Source records:
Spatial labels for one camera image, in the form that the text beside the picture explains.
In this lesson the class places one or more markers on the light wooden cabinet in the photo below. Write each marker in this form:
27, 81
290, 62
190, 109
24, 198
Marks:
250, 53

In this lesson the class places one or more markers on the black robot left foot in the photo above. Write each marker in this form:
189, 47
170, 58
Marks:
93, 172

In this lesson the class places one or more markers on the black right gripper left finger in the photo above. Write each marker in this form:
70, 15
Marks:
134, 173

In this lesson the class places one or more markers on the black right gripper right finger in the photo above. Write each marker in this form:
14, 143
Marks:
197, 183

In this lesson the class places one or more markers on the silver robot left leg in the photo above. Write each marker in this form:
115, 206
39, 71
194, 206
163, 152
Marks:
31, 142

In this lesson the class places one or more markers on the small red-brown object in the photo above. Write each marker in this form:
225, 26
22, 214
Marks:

### EXERCISE DIRECTIONS
Each line from the one containing "on the silver" to the end of the entries above should be copied exactly, and no other line.

### FINISHED TASK
In this lesson the class places one or more markers on the silver robot left leg in the photo above. Write each marker in this form:
115, 206
39, 71
194, 206
163, 152
Marks:
31, 142

In this lesson the class places one or more markers on the small red-brown object in the photo above. Write each marker in this form:
225, 26
22, 214
Marks:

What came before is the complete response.